» Prompt
Please check every line of the listing for "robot" and copy each line where it is found.

Source information section start

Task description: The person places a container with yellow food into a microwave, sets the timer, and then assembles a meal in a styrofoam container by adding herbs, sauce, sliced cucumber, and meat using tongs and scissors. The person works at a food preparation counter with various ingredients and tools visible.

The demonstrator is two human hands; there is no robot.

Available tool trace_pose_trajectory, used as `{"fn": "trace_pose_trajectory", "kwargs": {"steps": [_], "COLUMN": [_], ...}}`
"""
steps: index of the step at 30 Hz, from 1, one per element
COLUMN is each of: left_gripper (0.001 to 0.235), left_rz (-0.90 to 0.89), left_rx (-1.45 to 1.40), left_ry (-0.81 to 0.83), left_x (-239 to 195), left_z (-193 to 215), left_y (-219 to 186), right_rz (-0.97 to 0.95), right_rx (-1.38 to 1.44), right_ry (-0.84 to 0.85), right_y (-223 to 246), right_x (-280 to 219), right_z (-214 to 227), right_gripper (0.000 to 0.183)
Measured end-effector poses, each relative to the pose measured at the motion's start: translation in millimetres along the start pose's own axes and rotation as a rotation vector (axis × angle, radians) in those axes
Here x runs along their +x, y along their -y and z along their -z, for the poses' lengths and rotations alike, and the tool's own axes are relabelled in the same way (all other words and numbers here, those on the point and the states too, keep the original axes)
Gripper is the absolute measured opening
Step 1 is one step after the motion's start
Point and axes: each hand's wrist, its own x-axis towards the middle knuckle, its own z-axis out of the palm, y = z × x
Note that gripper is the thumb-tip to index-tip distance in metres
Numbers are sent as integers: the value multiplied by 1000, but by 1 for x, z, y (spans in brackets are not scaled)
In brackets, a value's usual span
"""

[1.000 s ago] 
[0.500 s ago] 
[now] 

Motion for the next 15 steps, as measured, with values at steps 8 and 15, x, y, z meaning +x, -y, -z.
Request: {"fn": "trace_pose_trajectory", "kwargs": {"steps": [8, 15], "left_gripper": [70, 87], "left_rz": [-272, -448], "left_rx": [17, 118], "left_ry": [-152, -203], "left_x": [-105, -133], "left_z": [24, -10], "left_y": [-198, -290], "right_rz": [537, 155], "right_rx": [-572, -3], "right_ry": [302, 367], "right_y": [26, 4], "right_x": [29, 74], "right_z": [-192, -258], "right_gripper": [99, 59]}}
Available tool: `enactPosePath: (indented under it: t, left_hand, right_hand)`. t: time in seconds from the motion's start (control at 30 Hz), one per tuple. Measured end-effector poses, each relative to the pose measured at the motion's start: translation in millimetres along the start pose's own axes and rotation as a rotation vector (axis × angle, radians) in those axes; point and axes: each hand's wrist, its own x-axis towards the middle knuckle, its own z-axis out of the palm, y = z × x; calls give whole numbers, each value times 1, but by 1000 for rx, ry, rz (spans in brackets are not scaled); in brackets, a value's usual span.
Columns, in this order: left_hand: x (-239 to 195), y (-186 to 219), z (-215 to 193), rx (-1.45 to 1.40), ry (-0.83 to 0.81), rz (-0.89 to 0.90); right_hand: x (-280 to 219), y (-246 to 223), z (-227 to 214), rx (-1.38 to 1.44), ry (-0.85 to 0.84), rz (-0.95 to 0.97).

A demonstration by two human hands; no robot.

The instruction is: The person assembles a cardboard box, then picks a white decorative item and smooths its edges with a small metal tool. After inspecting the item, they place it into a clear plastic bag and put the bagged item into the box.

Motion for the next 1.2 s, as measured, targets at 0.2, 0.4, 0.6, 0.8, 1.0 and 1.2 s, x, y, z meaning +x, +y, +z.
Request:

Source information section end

» Reply to the exercise
The demonstrator is two human hands; there is no robot.
A demonstration by two human hands; no robot.

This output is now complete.